The formula sounds foolproof: a love story starring Meryl Streep and Robert De Niro set during Christmas in New York City. The proximity of those two stars alone promises great chemistry—or at least a great deal of acting. Add to all that the romantic theme of strangers meeting on a train, and throw in yet another Christmas by ending the story exactly one year later. As long as someone remembers to load the camera, a movie with that combination of elements should be bound for glory. Unfortunately, Falling in Love gets derailed along the way.
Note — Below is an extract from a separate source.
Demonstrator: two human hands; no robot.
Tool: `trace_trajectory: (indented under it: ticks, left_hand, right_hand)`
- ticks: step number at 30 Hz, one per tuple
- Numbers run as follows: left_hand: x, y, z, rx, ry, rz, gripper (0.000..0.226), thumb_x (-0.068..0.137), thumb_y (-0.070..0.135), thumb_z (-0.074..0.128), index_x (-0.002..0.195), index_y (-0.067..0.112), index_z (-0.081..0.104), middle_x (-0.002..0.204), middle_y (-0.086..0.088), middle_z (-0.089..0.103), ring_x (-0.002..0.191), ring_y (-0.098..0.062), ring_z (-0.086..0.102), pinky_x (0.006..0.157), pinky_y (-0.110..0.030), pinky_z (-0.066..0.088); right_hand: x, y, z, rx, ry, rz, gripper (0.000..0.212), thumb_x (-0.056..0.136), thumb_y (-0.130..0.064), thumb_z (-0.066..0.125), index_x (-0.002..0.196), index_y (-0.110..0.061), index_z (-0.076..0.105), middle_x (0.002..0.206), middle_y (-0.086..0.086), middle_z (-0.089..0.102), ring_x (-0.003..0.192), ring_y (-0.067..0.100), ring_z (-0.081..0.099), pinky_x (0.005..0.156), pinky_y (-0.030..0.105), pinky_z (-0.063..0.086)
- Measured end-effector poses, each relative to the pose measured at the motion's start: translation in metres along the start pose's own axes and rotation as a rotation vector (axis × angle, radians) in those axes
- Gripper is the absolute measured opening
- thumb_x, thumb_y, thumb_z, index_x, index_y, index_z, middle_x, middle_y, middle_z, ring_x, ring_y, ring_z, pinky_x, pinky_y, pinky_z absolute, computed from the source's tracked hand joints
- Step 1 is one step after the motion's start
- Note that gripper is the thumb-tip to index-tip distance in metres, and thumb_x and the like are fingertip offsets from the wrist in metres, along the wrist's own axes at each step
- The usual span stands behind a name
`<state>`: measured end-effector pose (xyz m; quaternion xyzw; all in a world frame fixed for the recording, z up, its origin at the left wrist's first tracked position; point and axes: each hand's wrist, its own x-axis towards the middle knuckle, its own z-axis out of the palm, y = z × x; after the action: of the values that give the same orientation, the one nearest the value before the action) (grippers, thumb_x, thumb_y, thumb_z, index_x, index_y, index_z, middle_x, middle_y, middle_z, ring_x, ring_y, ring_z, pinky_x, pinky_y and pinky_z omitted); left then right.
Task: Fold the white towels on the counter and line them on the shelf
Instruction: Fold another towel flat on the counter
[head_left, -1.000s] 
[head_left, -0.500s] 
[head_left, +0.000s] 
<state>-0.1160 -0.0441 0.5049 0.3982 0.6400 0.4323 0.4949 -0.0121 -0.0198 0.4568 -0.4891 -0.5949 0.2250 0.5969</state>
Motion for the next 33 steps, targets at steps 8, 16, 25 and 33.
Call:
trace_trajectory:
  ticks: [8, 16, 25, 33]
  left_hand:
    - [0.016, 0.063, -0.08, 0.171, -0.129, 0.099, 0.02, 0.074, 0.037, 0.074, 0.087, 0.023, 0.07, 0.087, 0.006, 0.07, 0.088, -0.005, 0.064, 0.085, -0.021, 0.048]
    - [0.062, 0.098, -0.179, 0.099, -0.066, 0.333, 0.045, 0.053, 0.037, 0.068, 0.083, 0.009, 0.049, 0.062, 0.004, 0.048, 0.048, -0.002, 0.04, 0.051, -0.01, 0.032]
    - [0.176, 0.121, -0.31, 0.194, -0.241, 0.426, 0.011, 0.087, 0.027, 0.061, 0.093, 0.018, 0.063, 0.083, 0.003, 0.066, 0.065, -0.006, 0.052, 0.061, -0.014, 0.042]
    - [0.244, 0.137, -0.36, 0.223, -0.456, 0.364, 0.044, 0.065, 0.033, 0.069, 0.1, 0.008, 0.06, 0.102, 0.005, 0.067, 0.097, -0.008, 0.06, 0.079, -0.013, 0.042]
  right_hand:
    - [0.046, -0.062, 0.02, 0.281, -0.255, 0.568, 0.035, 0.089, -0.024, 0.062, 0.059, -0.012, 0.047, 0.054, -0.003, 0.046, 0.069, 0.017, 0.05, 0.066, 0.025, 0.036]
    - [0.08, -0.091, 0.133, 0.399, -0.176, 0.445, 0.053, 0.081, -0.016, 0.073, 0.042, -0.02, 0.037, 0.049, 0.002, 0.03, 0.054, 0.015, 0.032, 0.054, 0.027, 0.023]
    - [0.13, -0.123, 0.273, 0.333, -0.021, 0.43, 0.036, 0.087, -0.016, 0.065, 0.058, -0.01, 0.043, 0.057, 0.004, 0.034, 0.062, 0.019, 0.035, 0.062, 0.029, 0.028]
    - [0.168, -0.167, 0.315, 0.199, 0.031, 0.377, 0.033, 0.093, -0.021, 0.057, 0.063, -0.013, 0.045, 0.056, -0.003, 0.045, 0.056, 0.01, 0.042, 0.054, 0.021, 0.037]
From the very beginning the film is clearly a wholesome, old-fashioned romance. It is remarkable how two actors as familiar as De Niro and Streep can disappear so completely into their characters: two decent, married people who ride the same commuter train from the suburbs to Manhattan and, against their better judgment, fall in love. De Niro plays Frank Raftis, an architectural engineer with an understanding wife and two young sons. The scene in which Frank and his wife, Ann, exchange slightly disappointing Christmas gifts is a small lesson in marital tact. Streep, as Molly Gilmore, is married to an overworked doctor, while her career as a graphic artist is in the doldrums. She rides in and out of the city to visit her ailing father and,
while shopping in a bookstore, she runs into Frank for the first time.
Although the audience is already ripe for seduction, it takes another three months before they even start a conversation on the evening train. The first words they say to each other are “I’m married,” but they nervously agree to “ride together.” Then they meet for lunch because, as Frank says, “married people have to eat too.” While all around them couples are cheating and divorcing, Molly and Frank stay out of bed and slowly fall in love.
The day that realization dawns for Molly, she tries to break off with Frank, but by 6 p.m. the two of them are racing through Grand Central Station toward each other. It is a great embrace, but the real movie ends there. Unwilling to face weekly trysts in a borrowed apartment, the two of them live through a separation that becomes as frustrating for the audience as it is for the lovers.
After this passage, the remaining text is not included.